Monday, 30 July 2012
So yesterday was a little bit of a bust. After spending Friday and most of Saturday kicking the weekend's ass and being awesome, something slightly tragic happened to me on Saturday evening that kinda derailed my continued quest for brilliance. I won't bore you with the details or anything, nobody died, but it sorta put me out of sorts for the rest of the weekend.
Sunday came and I could barely be counted as being fully there. Lumped on the couch so lazy, lethargic, I was happy to literally veg for the entire day. Problem was, Husband spent the entire day irradiating awesomeness. The two days prior we were both kicking ass, I traipsed all the way to IKEA to invest in a sewing machine so Husband was able to hem the curtains we bought for the apartment (this probably should have been my job really but he seamed really excited to learn how to sew-machine). So whilst he was busy all day trying to figure that, out I finally did all those things that I'd been putting off for ages, I sorted out all our important documents and filed them away, cleaned the bathroom and tidied our balcony.
By Sunday tho I was out of ideas and just wanted to nothing, yet Husband just kept at it, kept putting my househusbandry to shame. For starters he kept pulling amazing food out of his proverbial (not literally as that would be unsanitary and taste like ew). Breakfast was a breakfast burrito made with pancetta and potato hash, homemade guacamole, sour cream and cheese.
4 Noms out of 5
Lunch was a light snack of some tortilla chips and the remainder of his guac. Divine!
5 Noms out of 5
To top it, off for dinner I was presented with a large bowl of homemade French onion soup with gruyere croutons.
It took all the Noms, ever!
So thinking I managed to escape the day without having to do anything even shower, Husband turns to me and asks nicely if I would go to the shop and pick up something sweet.
Nooooooooooo! How could I refuse? He had been spectacular all day and I had literally fused to the couch. Problem is when you've spent the day doing nothing it is nearly impossible to snap yourself out of it. I was so close, it was nearly nine o'clock, home stretch but I had to, otherwise I would have been in contention for the worst GBM ever.

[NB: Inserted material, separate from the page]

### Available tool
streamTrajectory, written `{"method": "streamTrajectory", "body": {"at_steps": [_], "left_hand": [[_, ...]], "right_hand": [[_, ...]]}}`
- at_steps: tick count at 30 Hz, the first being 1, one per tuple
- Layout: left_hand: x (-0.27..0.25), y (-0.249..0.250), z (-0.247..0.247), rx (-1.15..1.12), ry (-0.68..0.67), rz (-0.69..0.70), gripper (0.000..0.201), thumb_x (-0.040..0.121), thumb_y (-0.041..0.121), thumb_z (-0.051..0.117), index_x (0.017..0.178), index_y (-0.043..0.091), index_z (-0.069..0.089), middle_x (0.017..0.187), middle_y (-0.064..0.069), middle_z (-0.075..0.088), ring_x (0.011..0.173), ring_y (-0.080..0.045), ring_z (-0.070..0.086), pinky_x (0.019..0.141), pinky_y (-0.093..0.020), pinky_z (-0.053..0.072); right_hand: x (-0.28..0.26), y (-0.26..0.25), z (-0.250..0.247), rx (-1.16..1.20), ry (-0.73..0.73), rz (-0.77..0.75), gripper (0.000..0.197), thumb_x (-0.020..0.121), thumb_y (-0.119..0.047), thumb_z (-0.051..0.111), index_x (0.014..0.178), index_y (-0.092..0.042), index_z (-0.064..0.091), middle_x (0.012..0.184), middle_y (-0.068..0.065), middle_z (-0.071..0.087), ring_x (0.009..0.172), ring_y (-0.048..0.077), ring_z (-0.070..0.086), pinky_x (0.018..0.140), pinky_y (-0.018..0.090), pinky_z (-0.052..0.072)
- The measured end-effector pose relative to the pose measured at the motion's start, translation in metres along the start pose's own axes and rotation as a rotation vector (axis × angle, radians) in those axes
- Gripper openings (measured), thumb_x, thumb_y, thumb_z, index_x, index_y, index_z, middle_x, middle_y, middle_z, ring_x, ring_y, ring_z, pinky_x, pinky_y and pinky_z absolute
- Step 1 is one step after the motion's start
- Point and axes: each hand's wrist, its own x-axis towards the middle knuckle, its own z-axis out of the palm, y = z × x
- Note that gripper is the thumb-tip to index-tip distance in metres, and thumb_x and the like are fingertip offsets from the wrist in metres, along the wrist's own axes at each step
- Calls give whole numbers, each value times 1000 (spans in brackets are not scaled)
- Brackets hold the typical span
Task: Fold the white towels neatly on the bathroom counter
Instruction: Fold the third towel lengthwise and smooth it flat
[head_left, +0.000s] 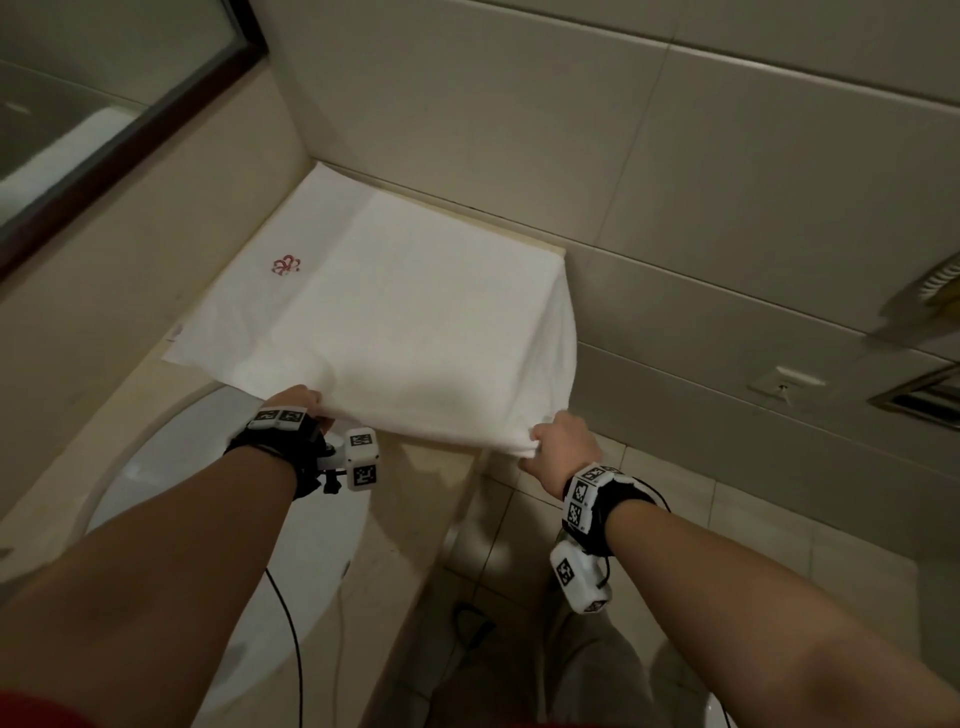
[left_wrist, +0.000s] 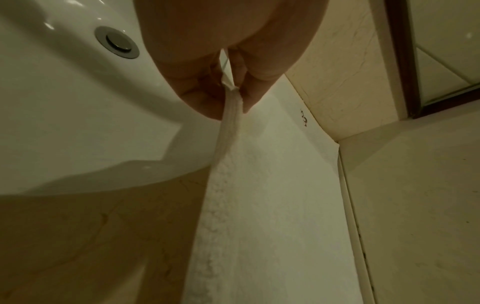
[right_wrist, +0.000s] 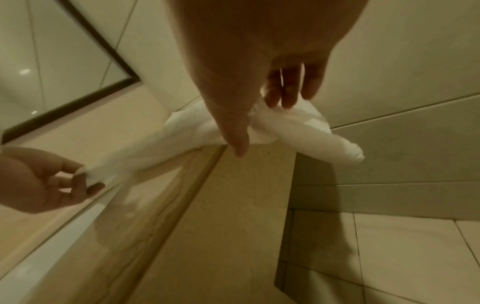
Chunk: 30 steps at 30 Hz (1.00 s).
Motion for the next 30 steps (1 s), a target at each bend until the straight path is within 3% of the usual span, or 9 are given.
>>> {"method": "streamTrajectory", "body": {"at_steps": [4,8,10,12,16,19,23,27,30], "left_hand": [[-2,-3,1,63,64,22,28,96,24,51,109,3,65,113,-17,62,103,-35,60,89,-37,48],[-6,1,-6,124,29,26,31,97,26,47,118,9,63,122,-13,61,110,-32,59,93,-37,48],[-9,6,-11,173,14,29,28,97,26,47,112,10,64,118,-12,62,108,-30,60,91,-35,49],[-9,11,-13,230,2,19,27,96,26,49,105,9,67,115,-10,64,108,-27,59,92,-32,49],[-10,19,-17,253,21,11,33,101,37,41,102,15,65,117,-2,62,119,-17,50,97,-21,35],[-8,19,-15,274,9,-11,38,99,40,44,105,11,68,113,-4,64,114,-18,54,92,-23,40],[-6,20,-13,281,14,-28,41,98,41,46,103,7,69,110,-8,66,109,-23,59,89,-27,44],[-6,15,-13,316,46,9,38,97,41,48,96,10,69,104,-8,67,104,-25,59,87,-29,43],[-7,16,-17,290,71,24,33,95,38,52,90,10,68,99,-8,68,101,-27,60,85,-30,44]], "right_hand": [[2,2,-2,-96,187,-183,25,77,-39,69,93,-20,74,113,4,52,110,28,45,89,35,36],[4,4,-7,-46,134,-275,29,88,-42,59,90,-16,72,96,4,64,95,27,57,84,34,39],[4,4,-10,58,127,-272,24,88,-38,61,88,-15,69,88,5,68,85,28,63,74,32,43],[4,6,-13,127,118,-245,14,87,-26,62,98,-18,61,88,6,68,81,28,62,65,31,46],[7,6,-13,180,97,-259,17,88,-15,57,103,-20,51,86,2,62,72,23,54,58,30,39],[9,6,-13,241,52,-271,12,86,-18,63,89,-25,53,84,-4,60,75,18,53,60,28,34],[10,6,-19,413,-8,-197,28,76,-29,77,71,-34,50,73,-10,57,66,5,50,57,24,37],[12,7,-25,575,-39,-163,24,69,-36,84,67,-34,60,65,-13,55,59,0,48,56,15,35],[15,9,-29,649,-57,-143,18,69,-32,84,69,-29,67,62,-12,54,59,4,48,59,20,38]]}}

A quick venture outside after a day of nothing usually calls for an equally lazy outfit choice. Elasticated waistbands are usually the way to go because goodness knows buttoning or zipping a fly is too strenuous. Sweats, yes I said it, sweats, an acceptable accoutrement in the Chav infested waters of Ireland or the UK but fashion suicide in Switzerland (I have been told by a friend they are not meant to be seen worn outside of the home). I didn't care, I didn't care enough to wash myself so why would I let this bother me. Baseball cap, wife beater and zip hoodie (a round necked jumper again would have taken too much energy to throw on) rounded off my ensemble. Quite the sight.
So Husband got his treats and I managed to finally peel myself off the couch. It was nice to feel like I accomplished at least one thing that day I guess.